Yep, Thanks for taking a look. I still don't understand why it works when I fix the inpus batch to 1, but I got an error when I set it to dynamic batch. If you find a hint, please let me know, even if it takes time. Thank you :)
So when I run your model, I see that there is mismatch betweem the no of outputs and the dtype, since there are symints and symints dependent ops which are appearing in the output. For whom dtypes are not allocated. eg: div_2, sym_size_int_3669, mul_102, mul_114, _reshape_copy_3, mul_213, div_113, mul_2962, clone_57, select_1, slice_13, _to_copy_2, slice_16, slice_17, _to_copy_3, mul_4877, _to_copy_6, _to_copy_7, mul_7255, _to_copy_10, _to_copy_11, mul_9633, _to_copy_14, _to_copy_15, mul_12011, _to_copy_18, _to_copy_19, mul_14389, _to_copy_22, _to_copy_23, mul_16767, _to_copy_26, _to_copy_27, _to_copy_30, _to_copy_31, mul_21523, _to_copy_34, _to_copy_35, mul_23901, _to_copy_38, _to_copy_39, mul_26279, _to_copy_42, _to_copy_43, mul_28657, _to_copy_46, _to_copy_47, mul_31035, _to_copy_50, _to_copy_51, mul_33413, _to_copy_54, _to_copy_55, mul_35791, _to_copy_58, _to_copy_59, mul_38169, _to_copy_62, _to_copy_63, mul_40547, _to_copy_66, _to_copy_67, mul_42925, _to_copy_70, _to_copy_71, mul_45303, _to_copy_74, _to_copy_75, mul_47681, _to_copy_78, _to_copy_79, mul_50059, _to_copy_82, _to_copy_83, mul_52437, _to_copy_86, _to_copy_87, mul_54815, _to_copy_90, _to_copy_91, mul_57193, _to_copy_94, _to_copy_95, mul_59571, _to_copy_98, _to_copy_99 above length is 86 But sym_size_int and other ops dependent dont have dtypes appended/ May I know which version of torch and torch tensorrt are you running the code with?

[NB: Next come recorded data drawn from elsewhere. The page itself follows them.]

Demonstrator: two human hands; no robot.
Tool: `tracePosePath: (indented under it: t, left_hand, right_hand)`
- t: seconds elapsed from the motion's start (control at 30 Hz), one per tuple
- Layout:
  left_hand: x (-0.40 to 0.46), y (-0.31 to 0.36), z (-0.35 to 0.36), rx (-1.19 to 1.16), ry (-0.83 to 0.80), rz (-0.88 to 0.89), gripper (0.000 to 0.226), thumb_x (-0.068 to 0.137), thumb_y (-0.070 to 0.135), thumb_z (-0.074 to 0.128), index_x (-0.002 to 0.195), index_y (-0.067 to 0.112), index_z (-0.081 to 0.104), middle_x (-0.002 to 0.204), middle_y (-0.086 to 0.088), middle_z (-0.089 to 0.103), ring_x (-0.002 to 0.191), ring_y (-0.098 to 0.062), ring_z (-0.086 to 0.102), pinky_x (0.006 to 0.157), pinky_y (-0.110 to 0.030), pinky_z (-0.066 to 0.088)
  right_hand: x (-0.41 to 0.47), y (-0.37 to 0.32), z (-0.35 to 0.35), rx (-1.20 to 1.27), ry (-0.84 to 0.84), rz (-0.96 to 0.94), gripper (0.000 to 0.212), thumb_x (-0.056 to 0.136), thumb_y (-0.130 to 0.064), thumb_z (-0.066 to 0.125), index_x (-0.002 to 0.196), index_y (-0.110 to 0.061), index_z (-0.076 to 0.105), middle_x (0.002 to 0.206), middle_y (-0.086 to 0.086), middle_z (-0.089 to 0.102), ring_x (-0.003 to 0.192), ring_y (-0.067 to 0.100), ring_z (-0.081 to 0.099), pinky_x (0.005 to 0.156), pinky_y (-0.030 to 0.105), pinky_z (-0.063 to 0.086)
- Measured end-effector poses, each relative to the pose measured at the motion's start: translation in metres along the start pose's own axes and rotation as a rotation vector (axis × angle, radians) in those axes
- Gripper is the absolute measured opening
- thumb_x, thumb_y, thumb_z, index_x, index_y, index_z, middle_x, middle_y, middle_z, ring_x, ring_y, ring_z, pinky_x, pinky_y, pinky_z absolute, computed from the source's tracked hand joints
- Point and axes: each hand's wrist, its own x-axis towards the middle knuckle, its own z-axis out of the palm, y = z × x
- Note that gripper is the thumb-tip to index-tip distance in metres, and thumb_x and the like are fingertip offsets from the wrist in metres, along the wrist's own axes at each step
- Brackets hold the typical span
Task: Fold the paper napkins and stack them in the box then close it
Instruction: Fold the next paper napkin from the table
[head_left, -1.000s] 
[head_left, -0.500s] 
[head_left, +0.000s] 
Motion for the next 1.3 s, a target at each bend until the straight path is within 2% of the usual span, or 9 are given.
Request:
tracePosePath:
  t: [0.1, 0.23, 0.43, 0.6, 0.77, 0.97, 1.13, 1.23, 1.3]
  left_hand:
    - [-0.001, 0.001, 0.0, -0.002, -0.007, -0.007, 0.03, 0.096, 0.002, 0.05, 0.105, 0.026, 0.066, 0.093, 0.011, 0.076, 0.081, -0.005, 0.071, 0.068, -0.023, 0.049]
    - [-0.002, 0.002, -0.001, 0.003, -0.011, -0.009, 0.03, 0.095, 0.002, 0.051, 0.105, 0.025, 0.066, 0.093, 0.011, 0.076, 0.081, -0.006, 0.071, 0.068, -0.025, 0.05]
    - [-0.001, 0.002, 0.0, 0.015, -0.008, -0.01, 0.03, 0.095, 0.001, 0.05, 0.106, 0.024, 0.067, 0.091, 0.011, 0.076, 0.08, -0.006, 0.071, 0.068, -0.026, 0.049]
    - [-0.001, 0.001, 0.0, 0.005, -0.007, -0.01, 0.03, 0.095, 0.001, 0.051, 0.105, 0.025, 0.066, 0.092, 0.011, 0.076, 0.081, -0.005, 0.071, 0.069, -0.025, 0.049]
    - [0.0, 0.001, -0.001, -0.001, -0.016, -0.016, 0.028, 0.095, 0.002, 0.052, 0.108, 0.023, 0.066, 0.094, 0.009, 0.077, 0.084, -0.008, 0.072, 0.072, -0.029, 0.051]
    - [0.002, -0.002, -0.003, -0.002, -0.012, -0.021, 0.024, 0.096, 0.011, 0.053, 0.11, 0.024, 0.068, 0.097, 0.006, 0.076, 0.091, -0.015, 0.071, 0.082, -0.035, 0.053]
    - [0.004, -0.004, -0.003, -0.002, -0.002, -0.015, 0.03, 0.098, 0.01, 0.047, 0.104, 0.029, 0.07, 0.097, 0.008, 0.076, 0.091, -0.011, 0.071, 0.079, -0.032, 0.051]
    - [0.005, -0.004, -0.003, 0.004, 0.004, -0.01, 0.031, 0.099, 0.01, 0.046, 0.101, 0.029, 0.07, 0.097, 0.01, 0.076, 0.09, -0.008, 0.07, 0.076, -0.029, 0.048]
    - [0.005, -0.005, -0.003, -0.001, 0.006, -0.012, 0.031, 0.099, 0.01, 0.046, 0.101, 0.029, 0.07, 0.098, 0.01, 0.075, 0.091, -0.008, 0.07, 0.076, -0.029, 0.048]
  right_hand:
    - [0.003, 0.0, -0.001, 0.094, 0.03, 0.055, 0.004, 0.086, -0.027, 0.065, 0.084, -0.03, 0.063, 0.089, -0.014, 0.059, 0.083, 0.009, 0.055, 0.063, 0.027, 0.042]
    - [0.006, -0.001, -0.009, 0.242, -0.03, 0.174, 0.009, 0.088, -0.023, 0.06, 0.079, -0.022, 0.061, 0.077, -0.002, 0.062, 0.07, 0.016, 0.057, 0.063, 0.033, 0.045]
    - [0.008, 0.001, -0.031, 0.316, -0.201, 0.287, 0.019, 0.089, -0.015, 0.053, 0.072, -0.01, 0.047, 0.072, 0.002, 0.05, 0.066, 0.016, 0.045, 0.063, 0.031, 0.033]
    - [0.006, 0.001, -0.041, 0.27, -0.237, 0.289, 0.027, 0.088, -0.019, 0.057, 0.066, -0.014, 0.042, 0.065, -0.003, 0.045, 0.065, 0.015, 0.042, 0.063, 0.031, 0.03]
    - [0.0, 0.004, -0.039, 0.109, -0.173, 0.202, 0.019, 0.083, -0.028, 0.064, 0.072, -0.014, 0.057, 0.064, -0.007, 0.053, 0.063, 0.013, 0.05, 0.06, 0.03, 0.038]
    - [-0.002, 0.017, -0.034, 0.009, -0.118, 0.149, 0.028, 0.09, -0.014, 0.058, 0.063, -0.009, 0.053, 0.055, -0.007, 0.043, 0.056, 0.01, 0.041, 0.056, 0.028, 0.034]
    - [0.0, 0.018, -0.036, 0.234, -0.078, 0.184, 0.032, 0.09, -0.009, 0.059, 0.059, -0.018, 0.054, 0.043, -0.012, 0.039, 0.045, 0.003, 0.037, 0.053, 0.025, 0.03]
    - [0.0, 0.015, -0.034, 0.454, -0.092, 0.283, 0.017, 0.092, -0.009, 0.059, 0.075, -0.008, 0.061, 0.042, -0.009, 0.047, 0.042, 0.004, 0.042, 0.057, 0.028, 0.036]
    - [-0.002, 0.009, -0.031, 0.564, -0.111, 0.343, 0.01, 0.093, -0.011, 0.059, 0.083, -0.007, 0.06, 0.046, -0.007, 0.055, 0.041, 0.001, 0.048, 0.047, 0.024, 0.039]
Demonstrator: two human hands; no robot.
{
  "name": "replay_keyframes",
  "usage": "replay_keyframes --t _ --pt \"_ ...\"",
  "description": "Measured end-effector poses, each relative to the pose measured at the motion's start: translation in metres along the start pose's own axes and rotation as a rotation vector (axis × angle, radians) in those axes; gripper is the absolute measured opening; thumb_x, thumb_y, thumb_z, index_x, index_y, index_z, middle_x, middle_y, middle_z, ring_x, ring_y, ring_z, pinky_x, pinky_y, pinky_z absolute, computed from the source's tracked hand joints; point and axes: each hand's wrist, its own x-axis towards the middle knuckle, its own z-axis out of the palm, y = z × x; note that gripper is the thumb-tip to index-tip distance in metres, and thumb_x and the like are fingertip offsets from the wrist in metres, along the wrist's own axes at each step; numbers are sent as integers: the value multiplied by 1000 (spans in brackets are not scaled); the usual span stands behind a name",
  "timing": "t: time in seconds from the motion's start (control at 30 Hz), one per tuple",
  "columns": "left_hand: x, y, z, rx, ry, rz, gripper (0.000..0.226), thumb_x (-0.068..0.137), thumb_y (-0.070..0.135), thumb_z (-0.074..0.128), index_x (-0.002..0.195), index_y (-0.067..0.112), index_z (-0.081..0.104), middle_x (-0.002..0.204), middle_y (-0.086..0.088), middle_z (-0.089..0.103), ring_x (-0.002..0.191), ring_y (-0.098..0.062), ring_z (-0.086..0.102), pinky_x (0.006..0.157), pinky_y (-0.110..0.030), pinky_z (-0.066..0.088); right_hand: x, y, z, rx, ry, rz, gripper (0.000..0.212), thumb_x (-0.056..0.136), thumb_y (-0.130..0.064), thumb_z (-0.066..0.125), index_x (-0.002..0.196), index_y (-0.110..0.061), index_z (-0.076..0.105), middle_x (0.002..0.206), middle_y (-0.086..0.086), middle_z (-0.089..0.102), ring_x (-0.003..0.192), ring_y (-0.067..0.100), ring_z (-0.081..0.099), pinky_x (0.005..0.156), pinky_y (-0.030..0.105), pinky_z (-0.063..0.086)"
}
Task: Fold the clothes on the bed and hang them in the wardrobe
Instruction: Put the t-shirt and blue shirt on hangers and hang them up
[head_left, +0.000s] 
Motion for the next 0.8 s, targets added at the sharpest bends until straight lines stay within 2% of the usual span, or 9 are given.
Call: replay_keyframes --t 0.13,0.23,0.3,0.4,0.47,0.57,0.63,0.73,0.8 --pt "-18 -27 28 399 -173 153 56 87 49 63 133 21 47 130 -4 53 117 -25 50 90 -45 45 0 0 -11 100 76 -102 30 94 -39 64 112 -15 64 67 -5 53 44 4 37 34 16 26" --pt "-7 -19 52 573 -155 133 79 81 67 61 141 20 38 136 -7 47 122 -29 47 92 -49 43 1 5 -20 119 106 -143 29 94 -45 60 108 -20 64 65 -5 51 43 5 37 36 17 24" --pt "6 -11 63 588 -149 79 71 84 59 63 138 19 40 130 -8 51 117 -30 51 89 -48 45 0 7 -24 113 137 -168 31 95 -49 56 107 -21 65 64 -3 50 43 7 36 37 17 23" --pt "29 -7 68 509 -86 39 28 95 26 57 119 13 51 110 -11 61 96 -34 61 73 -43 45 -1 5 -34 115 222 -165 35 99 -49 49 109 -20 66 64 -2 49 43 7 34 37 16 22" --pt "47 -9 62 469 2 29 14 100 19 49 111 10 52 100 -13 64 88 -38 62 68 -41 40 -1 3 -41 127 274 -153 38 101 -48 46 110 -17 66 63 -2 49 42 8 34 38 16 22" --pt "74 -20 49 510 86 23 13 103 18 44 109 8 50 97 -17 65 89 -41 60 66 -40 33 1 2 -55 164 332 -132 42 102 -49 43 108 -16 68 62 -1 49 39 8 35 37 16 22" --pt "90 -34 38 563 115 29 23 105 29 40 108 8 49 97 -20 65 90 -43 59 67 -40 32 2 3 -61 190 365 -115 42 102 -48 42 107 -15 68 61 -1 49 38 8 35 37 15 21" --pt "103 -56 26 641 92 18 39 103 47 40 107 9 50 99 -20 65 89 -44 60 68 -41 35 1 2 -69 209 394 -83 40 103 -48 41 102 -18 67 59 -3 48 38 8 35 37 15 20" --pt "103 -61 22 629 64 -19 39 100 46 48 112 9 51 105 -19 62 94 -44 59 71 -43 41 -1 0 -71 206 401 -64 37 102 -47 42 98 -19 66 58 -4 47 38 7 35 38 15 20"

Ok you have mentioned it above. Let me try with the above versions
I could repro with the above versions. Working on fix
@apbose Can I know How this issue on working?
This PR https://github.com/pytorch/TensorRT/pull/3513/files should address the above. Could you once try with this and the latest torchTRT release?
Upon checking, PyTorch Release 25.05 appears to be the latest version. (https://docs.nvidia.com/deeplearning/frameworks/pytorch-release-notes/rel-25-04.html#) Torch-TensorRT version in that image is 2.8.0a0. Do you think the fixes have been applied in that version?
The PR 3513 is merged. Please try with the latest and 25.05 should have it. Reopen incase this exists.